## Task directions:
Repeat exactly the lines that run from the start of the records below to the line with "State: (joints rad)", including both of those lines but not the pictures.

[Stored dataset items]
*** Block opens ***
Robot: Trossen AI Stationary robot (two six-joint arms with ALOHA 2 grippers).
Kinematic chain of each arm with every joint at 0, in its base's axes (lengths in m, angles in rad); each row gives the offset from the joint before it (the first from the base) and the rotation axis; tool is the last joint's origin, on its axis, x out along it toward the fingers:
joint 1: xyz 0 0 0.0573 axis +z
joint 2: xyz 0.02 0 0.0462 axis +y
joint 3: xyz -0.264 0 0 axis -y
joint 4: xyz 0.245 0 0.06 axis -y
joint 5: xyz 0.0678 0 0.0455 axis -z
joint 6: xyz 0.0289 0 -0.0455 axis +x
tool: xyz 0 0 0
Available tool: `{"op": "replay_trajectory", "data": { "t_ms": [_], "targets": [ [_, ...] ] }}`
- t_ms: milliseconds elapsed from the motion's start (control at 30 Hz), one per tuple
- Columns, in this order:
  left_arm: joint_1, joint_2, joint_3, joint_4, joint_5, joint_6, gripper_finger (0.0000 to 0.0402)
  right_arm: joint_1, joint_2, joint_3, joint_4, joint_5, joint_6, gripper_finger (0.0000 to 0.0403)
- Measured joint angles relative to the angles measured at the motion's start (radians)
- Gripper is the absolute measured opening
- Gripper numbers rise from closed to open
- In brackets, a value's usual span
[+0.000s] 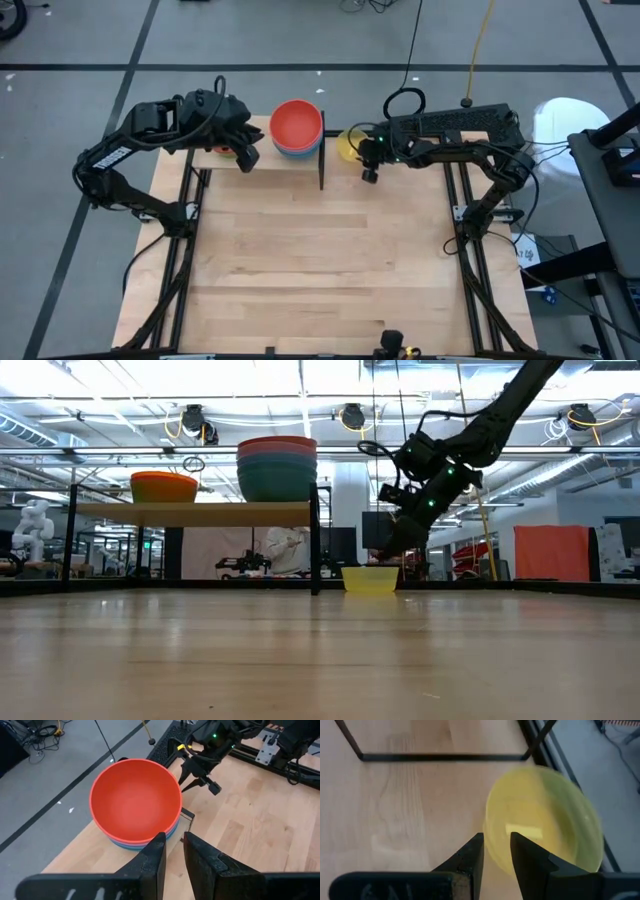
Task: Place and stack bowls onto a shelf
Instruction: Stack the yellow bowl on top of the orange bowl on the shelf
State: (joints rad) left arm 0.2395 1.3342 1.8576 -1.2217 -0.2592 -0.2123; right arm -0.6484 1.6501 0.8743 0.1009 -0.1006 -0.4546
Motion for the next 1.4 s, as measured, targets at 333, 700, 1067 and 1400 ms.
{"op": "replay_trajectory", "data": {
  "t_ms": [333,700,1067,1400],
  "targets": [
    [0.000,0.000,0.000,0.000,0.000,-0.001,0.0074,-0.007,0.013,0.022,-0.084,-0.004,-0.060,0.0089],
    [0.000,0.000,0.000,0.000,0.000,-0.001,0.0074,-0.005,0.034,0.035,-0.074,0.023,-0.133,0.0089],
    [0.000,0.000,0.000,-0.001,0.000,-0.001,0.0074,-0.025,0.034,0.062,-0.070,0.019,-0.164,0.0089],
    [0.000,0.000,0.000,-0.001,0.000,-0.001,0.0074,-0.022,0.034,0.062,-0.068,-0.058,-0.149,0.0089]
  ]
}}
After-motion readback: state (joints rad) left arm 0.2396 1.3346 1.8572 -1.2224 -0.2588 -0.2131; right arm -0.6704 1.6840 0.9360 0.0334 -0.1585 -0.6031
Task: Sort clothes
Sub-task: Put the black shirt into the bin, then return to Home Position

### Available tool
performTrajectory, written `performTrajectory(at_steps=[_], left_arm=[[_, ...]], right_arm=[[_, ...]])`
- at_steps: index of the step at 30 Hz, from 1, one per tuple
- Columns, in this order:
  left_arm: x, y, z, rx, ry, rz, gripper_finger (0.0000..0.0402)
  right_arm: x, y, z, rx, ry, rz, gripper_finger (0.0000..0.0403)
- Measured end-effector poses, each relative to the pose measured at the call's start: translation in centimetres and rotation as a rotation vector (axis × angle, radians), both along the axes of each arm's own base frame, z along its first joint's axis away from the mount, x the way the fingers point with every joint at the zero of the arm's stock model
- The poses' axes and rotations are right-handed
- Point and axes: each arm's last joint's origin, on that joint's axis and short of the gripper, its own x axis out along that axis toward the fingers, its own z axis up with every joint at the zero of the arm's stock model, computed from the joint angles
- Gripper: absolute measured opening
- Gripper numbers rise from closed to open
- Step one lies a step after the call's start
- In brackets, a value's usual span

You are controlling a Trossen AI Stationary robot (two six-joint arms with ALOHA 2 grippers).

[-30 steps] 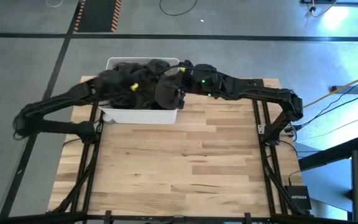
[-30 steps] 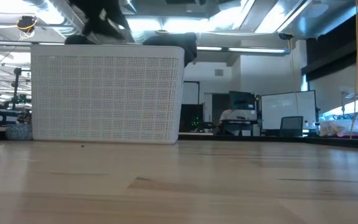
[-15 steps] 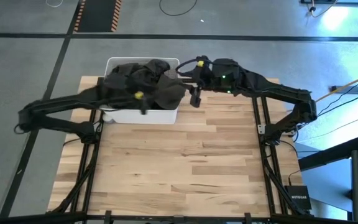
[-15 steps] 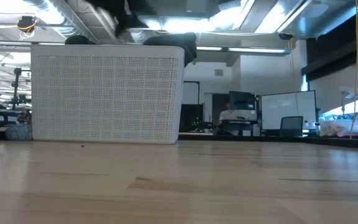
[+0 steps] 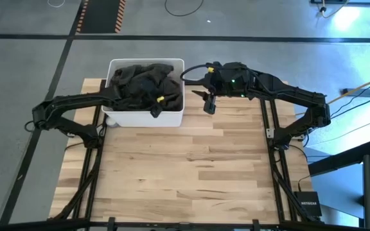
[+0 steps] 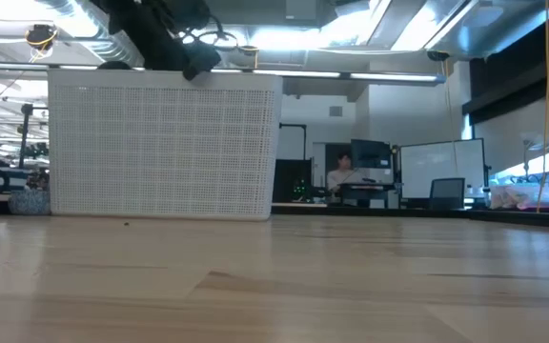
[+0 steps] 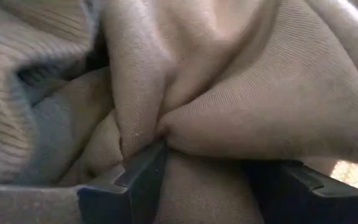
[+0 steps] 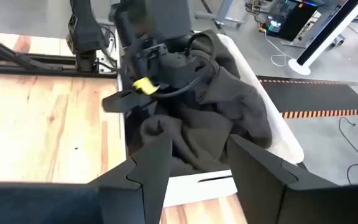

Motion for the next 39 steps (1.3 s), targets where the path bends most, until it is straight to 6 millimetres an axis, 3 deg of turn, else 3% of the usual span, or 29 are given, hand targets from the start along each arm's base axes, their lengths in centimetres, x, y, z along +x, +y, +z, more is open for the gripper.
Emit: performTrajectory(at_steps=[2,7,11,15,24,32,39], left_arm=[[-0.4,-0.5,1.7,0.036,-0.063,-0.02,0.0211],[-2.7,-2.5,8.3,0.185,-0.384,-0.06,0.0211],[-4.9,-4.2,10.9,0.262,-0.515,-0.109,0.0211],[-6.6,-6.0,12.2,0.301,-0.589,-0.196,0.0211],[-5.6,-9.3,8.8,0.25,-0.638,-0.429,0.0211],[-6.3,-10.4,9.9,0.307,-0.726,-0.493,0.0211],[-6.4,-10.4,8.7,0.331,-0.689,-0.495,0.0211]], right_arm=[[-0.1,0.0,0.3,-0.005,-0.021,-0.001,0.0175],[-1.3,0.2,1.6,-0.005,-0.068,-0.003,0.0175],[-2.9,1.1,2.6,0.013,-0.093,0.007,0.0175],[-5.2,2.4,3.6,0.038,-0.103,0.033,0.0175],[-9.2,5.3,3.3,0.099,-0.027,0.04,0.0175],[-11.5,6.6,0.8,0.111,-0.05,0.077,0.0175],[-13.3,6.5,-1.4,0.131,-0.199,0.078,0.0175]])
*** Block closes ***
## Answer to this task:
Robot: Trossen AI Stationary robot (two six-joint arms with ALOHA 2 grippers).
Kinematic chain of each arm with every joint at 0, in its base's axes (lengths in m, angles in rad); each row gives the offset from the joint before it (the first from the base) and the rotation axis; tool is the last joint's origin, on its axis, x out along it toward the fingers:
joint 1: xyz 0 0 0.0573 axis +z
joint 2: xyz 0.02 0 0.0462 axis +y
joint 3: xyz -0.264 0 0 axis -y
joint 4: xyz 0.245 0 0.06 axis -y
joint 5: xyz 0.0678 0 0.0455 axis -z
joint 6: xyz 0.0289 0 -0.0455 axis +x
tool: xyz 0 0 0
Available tool: `{"op": "replay_trajectory", "data": { "t_ms": [_], "targets": [ [_, ...] ] }}`
- t_ms: milliseconds elapsed from the motion's start (control at 30 Hz), one per tuple
- Columns, in this order:
  left_arm: joint_1, joint_2, joint_3, joint_4, joint_5, joint_6, gripper_finger (0.0000 to 0.0402)
  right_arm: joint_1, joint_2, joint_3, joint_4, joint_5, joint_6, gripper_finger (0.0000 to 0.0403)
- Measured joint angles relative to the angles measured at the motion's start (radians)
- Gripper is the absolute measured opening
- Gripper numbers rise from closed to open
- In brackets, a value's usual span
[+0.000s] 
Task: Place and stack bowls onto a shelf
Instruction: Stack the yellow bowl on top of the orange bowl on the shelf
State: (joints rad) left arm 0.2395 1.3342 1.8576 -1.2217 -0.2592 -0.2123; right arm -0.6484 1.6501 0.8743 0.1009 -0.1006 -0.4546

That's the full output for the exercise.